1523651125.jpgEn mai 1845, Joseph Bates conclut que les millérites ont commis une grave erreur à la conférence d’Albany en affirmant qu’il ne s’est rien passé le 22 octobre 1844. Cette décision, qu’il considère être une apostasie, lui restera toute sa vie en travers de la gorge. Il écrit : « Je ne peux m’empêcher de penser que notre position est correcte à propos du cri de minuit, que nous avons été au mariage [une allusion à la parabole des dix vierges de Matthieu 25] et que la porte est fermée... Nos frères déchus se rendront bientôt compte de leur triste erreur » (Jubilee Standard, 29 mai 1845).
Pendant deux ans, Joseph Bates étudiera sa Bible afin de trouver un sens à la situation. Il produira la première analyse historico-théologique adventiste sur les évènements qui secouèrent le millérisme en 1844-1845. Dans son esprit, l’histoire et la théologie sont indissociables. Il publiera deux livres : l’un sur les spiritualistes et l’autre sur les albanistes. Afin de comprendre son raisonnement, avançons un peu dans le temps.

Analyse historique

En mai 1846, Bates publie The Opening Heavens afin de réfuter la dérive spiritualiste. Il remarque que quelques « milliers de personnes qui attendaient le retour personnel du Seigneur Jésus dans le ciel en ces jours de la fin, ont, dans leur déception, abandonné la seule position scripturaire et enseignent maintenant qu’il est revenu en esprit » dans le coeur des croyants (p.1). Pour Bates, les spiritualistes se fourvoient en donnant une signification symbolique au retour du Christ. Il cite les textes bibliques qui indiquent que son avènement sera visible. 

En 1847, dans Second Advent Way Marks and High Heaps, Bates analyse l’histoire du millérisme et du courant albaniste de 1840 à 1847. Le titre du livre est inspiré d’un texte biblique :

« Dresse-toi des signaux, balise ton parcours, fais bien attention au sentier et au chemin que tu empruntes. Reviens, ô communauté d’Israël ». (Jérémie 31.21)  
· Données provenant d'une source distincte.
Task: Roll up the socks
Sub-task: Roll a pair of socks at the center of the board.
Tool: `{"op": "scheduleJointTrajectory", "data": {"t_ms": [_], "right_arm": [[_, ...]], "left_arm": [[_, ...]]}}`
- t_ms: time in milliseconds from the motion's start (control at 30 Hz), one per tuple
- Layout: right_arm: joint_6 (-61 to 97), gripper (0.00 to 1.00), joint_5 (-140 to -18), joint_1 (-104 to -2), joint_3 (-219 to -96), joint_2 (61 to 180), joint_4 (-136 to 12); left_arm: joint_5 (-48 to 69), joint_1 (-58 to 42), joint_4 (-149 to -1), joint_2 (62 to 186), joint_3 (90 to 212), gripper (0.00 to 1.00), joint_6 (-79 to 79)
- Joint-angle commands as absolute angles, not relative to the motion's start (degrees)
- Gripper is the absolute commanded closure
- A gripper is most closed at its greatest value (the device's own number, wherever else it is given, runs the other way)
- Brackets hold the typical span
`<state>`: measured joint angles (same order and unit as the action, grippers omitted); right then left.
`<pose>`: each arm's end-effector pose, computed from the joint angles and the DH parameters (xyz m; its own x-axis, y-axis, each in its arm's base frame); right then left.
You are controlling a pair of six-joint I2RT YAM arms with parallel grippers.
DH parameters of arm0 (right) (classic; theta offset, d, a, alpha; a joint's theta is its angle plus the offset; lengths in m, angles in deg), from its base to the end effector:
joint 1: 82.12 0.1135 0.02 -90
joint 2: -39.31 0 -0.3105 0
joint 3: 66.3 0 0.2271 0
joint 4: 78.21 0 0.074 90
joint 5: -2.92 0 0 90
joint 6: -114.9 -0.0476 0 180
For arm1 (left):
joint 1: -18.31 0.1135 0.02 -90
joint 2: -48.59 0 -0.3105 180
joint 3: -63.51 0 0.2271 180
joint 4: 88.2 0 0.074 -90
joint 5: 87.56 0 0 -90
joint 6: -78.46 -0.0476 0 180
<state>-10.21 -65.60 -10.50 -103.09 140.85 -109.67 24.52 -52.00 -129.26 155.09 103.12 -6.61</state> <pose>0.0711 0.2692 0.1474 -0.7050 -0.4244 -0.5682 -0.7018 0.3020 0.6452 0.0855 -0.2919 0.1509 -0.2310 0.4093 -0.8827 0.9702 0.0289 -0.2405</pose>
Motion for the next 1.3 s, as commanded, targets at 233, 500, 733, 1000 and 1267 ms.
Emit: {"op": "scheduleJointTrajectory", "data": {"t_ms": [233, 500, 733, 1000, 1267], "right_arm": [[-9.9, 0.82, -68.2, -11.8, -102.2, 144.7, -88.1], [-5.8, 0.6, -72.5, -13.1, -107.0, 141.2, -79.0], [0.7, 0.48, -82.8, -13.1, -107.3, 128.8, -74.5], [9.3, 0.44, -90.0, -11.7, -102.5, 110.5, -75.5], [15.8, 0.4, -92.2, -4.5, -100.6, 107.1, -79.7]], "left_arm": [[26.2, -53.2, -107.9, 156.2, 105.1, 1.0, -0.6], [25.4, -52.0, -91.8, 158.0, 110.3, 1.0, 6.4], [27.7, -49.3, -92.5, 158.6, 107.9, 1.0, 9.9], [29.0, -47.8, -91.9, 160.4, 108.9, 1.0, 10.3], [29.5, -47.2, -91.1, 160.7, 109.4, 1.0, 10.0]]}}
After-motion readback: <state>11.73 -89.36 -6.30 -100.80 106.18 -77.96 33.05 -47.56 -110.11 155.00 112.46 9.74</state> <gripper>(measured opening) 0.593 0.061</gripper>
Bates décrit l’histoire de l’adventisme comme un parcours balisé de signaux prophétiques. Selon lui, au départ tous les millérites ont suivi les premiers signaux (les 2300 jours prophétiques de Daniel 8.14, le message des trois anges d’Apocalypse 14) mais après 1844, les albanistes ont ignoré d’autres signaux comme l’instruction du jugement et le sabbat.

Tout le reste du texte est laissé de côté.